Vizi privati e profilo pubblico

6 maggio 2009

Come è successo a molte persone, in questi giorni sono stato investito dall’ondata di cronache giornalistiche sull’affaire veronica-berlusconi.
Devo dire che francamente poco mi interessano i particolari pruriginosi e le ricostruzioni gossippare.
Da amministratore mi preoccupa molto di più la reazione anestetizzata di un paese che ormai è diventato impermeabile a ogni forma di indignazione verso chi ha responsabilità di governo.
Sembra non esserci più nessuna questione in grado di smuovere l’opinione pubblica e basta dare un’occhiata alle rassegne stampa estere per avere la sensazione di vivere in una dimensione ovattata qui in Italia.
Come diceva Gramellini questa mattina sulla Stampa, la nuova dimensione pop di berlusconi, dove crisi-divorzio-milan assumono la stessa importanza diventando un pastone indecifrabile, rischia di aumentare i voti del premier anzichè diminuirli.
E, francamente, le reazioni del Pd di questi giorni non sembrano in grado di invertire la tendenza.

Sono stato male interpretato

23 ottobre 2008

Il lupo perde il pelo ma non il vizio…
Polizia negli atenei e nelle scuole, grida il nostro premier.
Ma poi come sempre siamo noi ad aver capito male.

E poi ancora rilancia: gruppi di facinorosi manovrano tra gli studenti.

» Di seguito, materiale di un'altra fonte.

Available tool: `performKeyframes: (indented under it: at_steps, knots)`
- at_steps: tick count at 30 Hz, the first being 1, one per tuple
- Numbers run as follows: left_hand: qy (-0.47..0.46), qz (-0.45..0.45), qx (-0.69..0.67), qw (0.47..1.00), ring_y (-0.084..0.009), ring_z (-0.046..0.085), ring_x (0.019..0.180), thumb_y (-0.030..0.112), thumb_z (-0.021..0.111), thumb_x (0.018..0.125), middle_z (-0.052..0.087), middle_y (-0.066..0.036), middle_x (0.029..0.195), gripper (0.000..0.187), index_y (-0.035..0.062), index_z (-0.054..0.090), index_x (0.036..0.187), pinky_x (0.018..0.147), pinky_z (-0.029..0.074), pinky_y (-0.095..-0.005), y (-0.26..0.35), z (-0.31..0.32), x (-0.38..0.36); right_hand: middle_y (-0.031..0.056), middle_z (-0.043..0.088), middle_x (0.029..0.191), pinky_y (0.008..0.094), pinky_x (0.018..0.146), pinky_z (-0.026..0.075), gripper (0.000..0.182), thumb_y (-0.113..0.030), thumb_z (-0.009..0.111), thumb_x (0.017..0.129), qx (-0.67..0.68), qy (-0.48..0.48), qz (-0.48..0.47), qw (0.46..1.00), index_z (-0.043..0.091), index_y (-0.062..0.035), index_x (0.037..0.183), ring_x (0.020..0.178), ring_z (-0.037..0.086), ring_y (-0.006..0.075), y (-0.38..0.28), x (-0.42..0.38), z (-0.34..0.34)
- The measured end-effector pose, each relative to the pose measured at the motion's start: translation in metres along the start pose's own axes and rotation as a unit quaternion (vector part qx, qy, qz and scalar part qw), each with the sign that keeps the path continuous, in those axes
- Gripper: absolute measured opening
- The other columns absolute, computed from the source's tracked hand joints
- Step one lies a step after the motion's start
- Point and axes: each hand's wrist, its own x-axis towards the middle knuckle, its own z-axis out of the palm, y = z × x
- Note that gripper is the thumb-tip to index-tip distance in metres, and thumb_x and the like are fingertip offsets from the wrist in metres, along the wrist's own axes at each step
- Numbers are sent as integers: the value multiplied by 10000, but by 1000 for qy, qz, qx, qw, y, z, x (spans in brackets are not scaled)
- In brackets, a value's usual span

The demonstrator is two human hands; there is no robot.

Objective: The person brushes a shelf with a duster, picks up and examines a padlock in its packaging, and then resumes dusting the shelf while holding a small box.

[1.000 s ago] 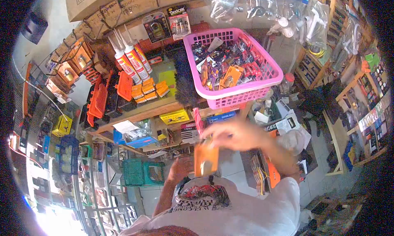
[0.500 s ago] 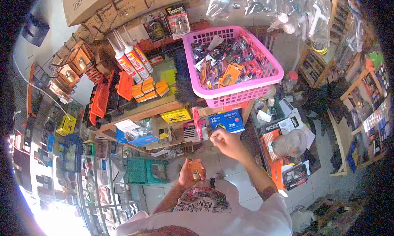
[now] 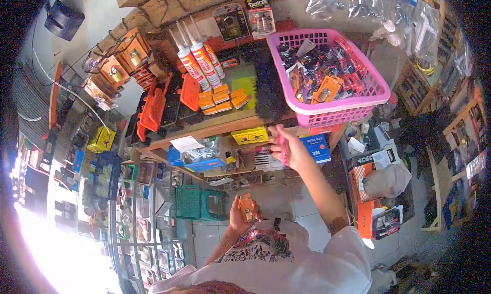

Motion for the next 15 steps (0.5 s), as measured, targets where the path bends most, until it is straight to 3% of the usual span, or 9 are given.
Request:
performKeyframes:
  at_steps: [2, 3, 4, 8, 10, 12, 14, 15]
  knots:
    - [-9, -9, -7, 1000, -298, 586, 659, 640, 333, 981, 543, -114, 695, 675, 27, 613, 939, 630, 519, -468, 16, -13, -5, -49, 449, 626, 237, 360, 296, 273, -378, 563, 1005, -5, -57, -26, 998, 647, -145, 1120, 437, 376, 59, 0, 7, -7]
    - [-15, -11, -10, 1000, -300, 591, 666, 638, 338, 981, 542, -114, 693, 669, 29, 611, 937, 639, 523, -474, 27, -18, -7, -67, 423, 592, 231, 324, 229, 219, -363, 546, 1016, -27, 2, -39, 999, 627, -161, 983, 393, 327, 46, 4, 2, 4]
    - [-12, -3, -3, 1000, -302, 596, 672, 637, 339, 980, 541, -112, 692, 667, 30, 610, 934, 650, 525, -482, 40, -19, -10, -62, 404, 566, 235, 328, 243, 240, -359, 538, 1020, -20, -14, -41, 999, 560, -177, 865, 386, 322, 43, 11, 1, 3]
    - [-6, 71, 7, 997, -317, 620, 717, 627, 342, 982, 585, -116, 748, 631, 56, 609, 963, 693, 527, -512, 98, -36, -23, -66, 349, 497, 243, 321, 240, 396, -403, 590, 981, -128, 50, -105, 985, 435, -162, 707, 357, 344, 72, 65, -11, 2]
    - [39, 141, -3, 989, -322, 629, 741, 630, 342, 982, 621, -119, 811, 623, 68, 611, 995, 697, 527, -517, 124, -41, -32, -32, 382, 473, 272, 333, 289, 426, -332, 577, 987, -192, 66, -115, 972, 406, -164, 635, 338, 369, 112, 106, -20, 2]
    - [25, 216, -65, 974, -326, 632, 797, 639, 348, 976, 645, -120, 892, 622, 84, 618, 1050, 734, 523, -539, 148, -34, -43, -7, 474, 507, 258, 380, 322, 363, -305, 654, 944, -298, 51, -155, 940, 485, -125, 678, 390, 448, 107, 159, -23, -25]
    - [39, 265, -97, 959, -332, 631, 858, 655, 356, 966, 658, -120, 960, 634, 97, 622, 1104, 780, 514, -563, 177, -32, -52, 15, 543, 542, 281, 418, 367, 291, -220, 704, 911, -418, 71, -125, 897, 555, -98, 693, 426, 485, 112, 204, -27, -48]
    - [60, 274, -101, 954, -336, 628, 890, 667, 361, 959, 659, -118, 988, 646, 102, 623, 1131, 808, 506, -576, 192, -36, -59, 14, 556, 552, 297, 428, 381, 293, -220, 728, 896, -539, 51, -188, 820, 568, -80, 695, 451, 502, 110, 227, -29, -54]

Persino gruppi di ragazzi non proprio marxisti-leninisti come quelli di Lotta Studentesca, vicini a Forza Nuova, dicono: Berlusconi ci offende.

Non paghi, il ministro Gelmini attacca: gli studenti fanno propaganda terroristica.

Io ho una sola parola per definire l’atteggiamento di questo governo: irresponsabile.
Forza ragazzi, tenete duro e fatevi sentire.

Comunicazione, il Pd deve fare ancora molta strada

28 marzo 2008

Leggo un lancio di Adnkronos di un’ora fa

Secondo l’istituto Piepoli, la maggioranza degli italiani approva l’ipotesi di una cordata “made in Italy” per l’Alitalia lanciata dal candidato premier del Popolo delle Libertà. [...] Dalla ricerca salta fuori che il 40% degli italiani si è dichiarato abbastanza d’accordo con la proposta di Berlusconi, ed un altro 20% molto d’accordo, portando al 60% i consensi per il leadr Pdl.

Di fronte ai balbettii che arrivano dal loft e alla consueta girandola di dichiarazioni da parte del governo, il cav. dimostra ancora una volta di essere molto più avanti in quanto a capacità comunicativa.